[INSTRUCTIONS FOR THE TASK]: Return all of the data exactly, with nothing left out but the pictures.

[DATA EXCERPT]:
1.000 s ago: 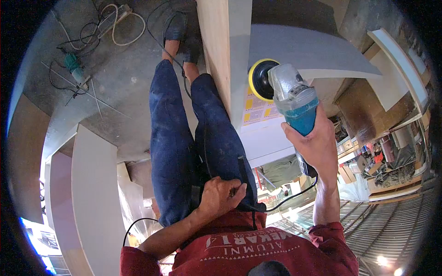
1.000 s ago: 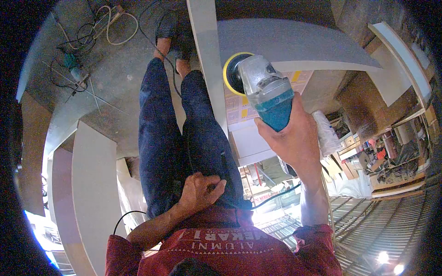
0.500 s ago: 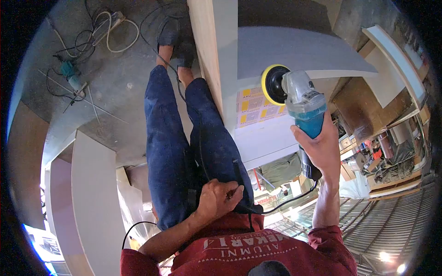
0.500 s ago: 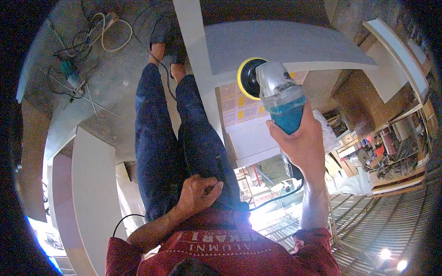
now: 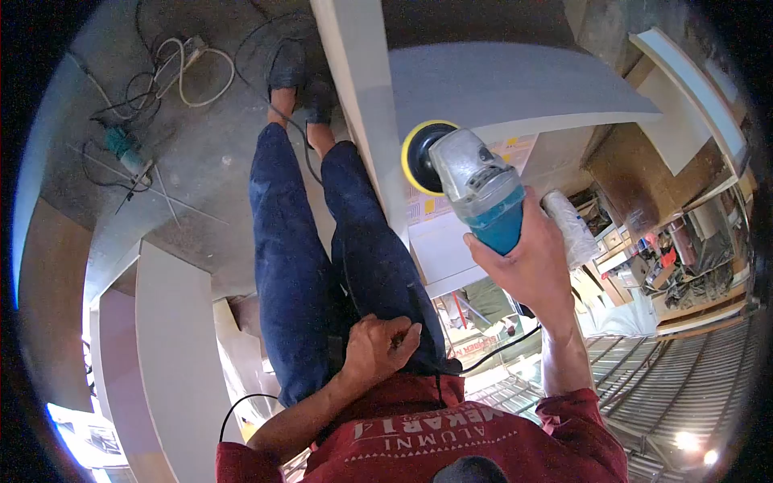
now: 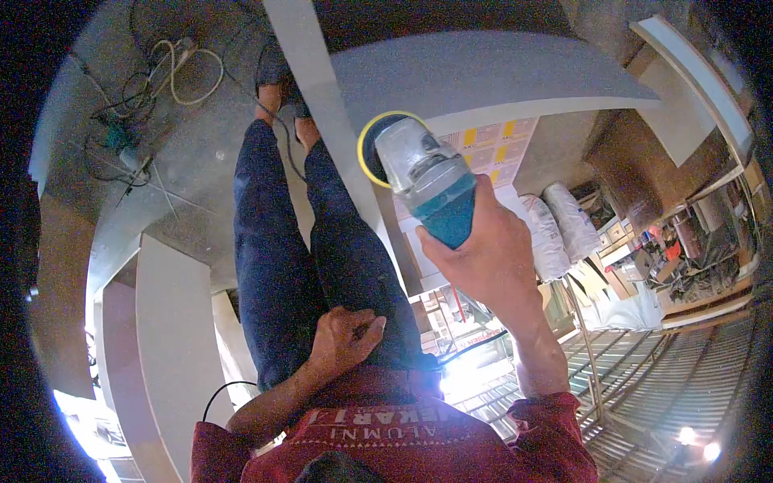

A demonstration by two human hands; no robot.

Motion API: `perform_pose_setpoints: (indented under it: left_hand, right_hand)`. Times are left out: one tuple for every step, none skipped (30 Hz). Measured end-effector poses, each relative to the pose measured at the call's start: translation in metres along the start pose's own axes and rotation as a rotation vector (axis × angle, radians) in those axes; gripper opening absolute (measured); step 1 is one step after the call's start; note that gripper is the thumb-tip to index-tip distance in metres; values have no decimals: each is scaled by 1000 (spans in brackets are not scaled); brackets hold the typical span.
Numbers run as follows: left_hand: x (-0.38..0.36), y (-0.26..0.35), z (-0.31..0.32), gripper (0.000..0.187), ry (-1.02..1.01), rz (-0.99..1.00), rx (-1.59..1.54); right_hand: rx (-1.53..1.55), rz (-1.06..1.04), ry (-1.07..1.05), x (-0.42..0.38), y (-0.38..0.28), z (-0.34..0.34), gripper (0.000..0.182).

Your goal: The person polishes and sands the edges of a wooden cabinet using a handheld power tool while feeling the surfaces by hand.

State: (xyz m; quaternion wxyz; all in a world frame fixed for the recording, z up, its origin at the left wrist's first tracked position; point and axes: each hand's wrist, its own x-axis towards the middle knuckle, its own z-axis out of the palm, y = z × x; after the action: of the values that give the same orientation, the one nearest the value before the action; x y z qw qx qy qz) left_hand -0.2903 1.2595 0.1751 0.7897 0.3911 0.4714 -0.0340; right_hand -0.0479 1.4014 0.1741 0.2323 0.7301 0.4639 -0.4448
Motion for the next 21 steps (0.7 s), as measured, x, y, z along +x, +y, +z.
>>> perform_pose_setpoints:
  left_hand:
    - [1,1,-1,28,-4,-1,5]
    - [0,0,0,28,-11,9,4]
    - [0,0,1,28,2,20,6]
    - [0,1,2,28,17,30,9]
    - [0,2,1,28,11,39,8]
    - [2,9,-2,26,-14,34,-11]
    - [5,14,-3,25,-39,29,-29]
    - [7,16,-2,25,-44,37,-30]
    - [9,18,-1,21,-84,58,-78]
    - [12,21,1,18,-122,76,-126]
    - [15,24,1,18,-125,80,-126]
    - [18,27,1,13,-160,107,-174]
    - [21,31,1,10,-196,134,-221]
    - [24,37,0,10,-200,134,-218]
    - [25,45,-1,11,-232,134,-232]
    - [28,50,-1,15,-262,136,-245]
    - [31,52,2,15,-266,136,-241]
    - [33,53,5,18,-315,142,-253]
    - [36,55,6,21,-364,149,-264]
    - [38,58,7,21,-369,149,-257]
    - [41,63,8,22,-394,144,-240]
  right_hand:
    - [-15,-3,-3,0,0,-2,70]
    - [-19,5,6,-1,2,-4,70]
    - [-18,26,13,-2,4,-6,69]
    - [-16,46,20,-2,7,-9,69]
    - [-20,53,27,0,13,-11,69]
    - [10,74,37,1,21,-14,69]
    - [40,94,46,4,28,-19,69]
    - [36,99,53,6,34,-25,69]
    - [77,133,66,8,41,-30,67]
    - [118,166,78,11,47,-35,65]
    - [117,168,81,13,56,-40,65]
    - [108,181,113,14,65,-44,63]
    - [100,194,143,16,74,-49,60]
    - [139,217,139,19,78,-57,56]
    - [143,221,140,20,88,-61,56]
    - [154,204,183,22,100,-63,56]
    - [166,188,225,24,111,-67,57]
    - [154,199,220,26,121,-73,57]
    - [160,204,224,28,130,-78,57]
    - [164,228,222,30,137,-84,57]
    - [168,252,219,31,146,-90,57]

[ANSWER SPACE]:
1.000 s ago: 
1.000 s ago: 
0.500 s ago: 
0.500 s ago: 
now: 
now: 

A demonstration by two human hands; no robot.

Motion API: `perform_pose_setpoints: (indented under it: left_hand, right_hand)`. Times are left out: one tuple for every step, none skipped (30 Hz). Measured end-effector poses, each relative to the pose measured at the call's start: translation in metres along the start pose's own axes and rotation as a rotation vector (axis × angle, radians) in those axes; gripper opening absolute (measured); step 1 is one step after the call's start; note that gripper is the thumb-tip to index-tip distance in metres; values have no decimals: each is scaled by 1000 (spans in brackets are not scaled); brackets hold the typical span.
Numbers run as follows: left_hand: x (-0.38..0.36), y (-0.26..0.35), z (-0.31..0.32), gripper (0.000..0.187), ry (-1.02..1.01), rz (-0.99..1.00), rx (-1.59..1.54); right_hand: rx (-1.53..1.55), rz (-1.06..1.04), ry (-1.07..1.05), x (-0.42..0.38), y (-0.38..0.28), z (-0.34..0.34), gripper (0.000..0.182).

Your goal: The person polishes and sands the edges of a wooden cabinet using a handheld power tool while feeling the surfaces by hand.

State: (xyz m; quaternion wxyz; all in a world frame fixed for the recording, z up, its origin at the left wrist's first tracked position; point and axes: each hand's wrist, its own x-axis towards the middle knuckle, its own z-axis out of the palm, y = z × x; after the action: of the values that give the same orientation, the one nearest the value before the action; x y z qw qx qy qz) left_hand -0.2903 1.2595 0.1751 0.7897 0.3911 0.4714 -0.0340; right_hand -0.0479 1.4014 0.1741 0.2323 0.7301 0.4639 -0.4448
Motion for the next 21 steps (0.7 s), as measured, x, y, z along +x, +y, +z.
>>> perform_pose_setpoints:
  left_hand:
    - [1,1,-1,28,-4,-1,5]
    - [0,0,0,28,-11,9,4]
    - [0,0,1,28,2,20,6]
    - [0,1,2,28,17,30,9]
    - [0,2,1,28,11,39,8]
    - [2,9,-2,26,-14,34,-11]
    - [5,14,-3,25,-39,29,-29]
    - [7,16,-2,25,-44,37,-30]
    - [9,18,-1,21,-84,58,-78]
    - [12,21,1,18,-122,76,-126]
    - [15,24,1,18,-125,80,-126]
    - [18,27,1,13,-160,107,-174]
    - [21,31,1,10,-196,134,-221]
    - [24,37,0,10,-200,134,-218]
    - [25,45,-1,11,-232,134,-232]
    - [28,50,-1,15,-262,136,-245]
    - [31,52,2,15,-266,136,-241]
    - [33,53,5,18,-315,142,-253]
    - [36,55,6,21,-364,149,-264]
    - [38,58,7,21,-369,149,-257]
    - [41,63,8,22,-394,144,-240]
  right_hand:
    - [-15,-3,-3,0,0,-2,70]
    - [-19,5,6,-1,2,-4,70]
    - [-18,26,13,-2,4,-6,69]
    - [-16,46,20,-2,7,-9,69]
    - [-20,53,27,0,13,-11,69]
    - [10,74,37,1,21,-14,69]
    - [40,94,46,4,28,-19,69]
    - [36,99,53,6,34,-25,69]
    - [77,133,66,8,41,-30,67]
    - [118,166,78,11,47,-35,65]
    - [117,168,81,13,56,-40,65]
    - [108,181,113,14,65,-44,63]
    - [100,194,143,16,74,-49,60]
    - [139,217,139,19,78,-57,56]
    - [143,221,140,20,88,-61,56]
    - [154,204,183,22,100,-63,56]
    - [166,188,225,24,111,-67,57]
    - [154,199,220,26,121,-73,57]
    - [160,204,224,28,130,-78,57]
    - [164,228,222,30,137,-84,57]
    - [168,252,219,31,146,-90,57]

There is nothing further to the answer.